In the week since our last edition of What’s Affecting Oil Prices, Brent and WTI have backed off recent highs. Brent fell $2.42/bbl last week to average $82.54/bbl. Also as we expected, $85/bbl remained the ceiling. WTI fell $2.18/bbl to average $72.95/bbl. While Brent finally fell below $80/bbl for the first time since the rally began, WTI has not yet touched pre-rally levels despite two weeks of large crude inventory builds. With another build likely to be reported on Oct. 17, WTI prices could fall more quickly in the back half of the week. Markets will likely remain resistant to bearish news, thus maintaining price support in the $80-$83/bbl band, but the most recent markets news means prices are likely to average closer to $80/bbl this week.

Russia and Saudi Arabia’s one-sided consent to expand generation is by and large vigorously pitched by the two governments and in addition the U.S. ahead of time of Nov. 4. A third seven day stretch of vast U.S. unrefined forms would additionally weigh on costs.
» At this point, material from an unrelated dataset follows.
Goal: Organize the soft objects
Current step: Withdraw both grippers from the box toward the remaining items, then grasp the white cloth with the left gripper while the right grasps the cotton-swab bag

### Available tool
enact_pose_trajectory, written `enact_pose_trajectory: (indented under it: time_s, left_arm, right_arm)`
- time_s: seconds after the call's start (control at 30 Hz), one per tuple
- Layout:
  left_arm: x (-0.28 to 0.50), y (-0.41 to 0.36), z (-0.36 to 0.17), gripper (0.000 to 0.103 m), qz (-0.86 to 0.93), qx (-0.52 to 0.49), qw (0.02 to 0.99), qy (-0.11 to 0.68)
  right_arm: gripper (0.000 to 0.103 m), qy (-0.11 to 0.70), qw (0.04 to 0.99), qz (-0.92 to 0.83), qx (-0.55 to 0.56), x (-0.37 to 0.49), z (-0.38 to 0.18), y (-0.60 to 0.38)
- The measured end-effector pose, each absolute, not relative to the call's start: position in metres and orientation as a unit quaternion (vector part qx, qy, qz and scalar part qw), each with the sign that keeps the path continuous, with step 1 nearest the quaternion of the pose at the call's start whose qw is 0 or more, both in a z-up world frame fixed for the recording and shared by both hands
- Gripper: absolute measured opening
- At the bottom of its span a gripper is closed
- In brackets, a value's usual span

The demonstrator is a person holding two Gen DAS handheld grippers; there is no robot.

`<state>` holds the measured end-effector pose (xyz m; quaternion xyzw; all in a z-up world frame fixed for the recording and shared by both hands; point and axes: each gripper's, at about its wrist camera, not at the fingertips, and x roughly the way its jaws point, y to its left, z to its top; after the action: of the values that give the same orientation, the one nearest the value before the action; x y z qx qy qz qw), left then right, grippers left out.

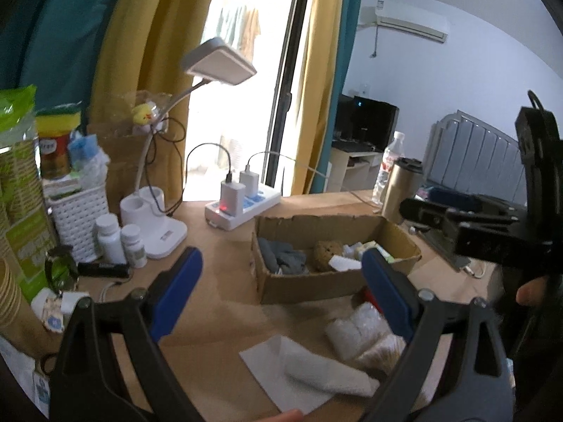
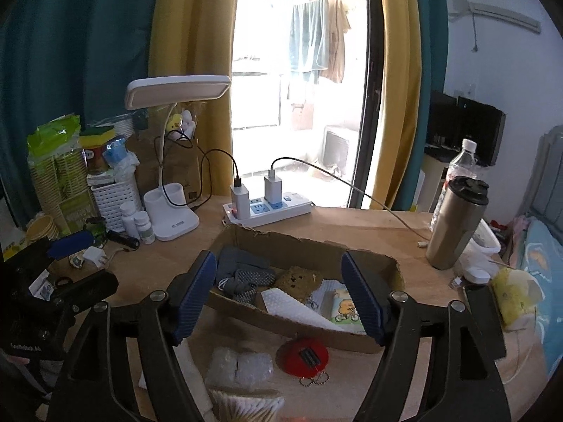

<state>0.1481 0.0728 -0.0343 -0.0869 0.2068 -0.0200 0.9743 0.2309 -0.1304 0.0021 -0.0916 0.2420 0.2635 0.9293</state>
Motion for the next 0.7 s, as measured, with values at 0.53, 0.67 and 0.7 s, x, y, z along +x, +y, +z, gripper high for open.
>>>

Furthermore, the IEA’s most recent report trimmed interest projections. After reports that the U.S. government was possibly thinking about issuing Significant Reduction Exemptions, there have been no further declarations. For the time being, worries around the vanishing of a Saudi Arabian national seem, by all accounts, to be constrained to the political circle, despite the fact that the U.S. reaction to the disappearance bears watching on the off-chance that punitive measures are taken.